§ ACTION ITEM: I need the lines below from the one with "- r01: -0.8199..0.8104" down to the one with "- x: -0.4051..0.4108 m" reproduced exactly, both ends included, and nothing else.

§ AVAILABLE DATA:
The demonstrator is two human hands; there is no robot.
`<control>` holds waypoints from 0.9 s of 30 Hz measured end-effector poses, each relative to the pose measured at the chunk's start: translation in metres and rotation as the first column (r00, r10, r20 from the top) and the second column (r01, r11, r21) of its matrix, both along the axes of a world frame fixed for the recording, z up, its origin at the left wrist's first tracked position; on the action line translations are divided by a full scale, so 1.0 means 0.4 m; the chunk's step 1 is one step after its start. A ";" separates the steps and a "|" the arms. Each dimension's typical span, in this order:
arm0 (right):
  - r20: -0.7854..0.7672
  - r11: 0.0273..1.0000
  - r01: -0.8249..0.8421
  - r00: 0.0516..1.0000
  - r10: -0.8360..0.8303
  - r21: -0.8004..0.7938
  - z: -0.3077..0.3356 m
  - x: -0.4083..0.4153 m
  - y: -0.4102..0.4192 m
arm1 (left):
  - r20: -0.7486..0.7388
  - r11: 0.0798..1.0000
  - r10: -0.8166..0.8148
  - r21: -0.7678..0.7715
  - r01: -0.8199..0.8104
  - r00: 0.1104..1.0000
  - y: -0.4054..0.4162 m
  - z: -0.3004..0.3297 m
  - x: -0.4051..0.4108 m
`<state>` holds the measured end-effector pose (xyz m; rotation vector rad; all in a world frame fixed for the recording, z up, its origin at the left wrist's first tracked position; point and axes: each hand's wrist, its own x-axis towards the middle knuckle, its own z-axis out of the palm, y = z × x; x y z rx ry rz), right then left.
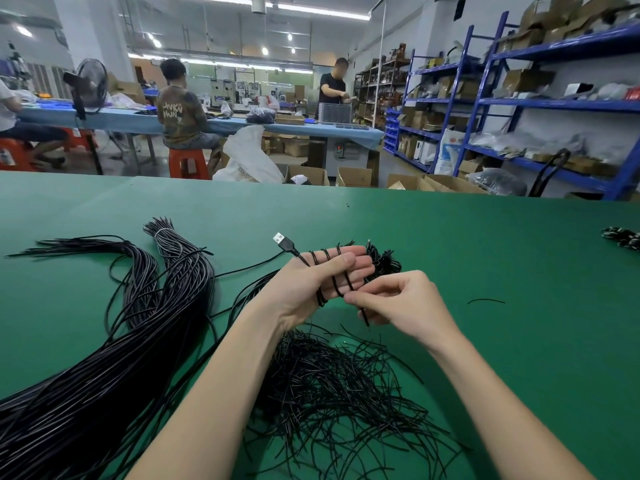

§ COMPLETED EXERCISE:
  - r01: -0.8199..0.8104
  - r00: 0.1104..1.0000
  - y: -0.4054..0.4162 m
  - z: -0.3004..0.3297 m
  - x: -0.4051..0.4108 m

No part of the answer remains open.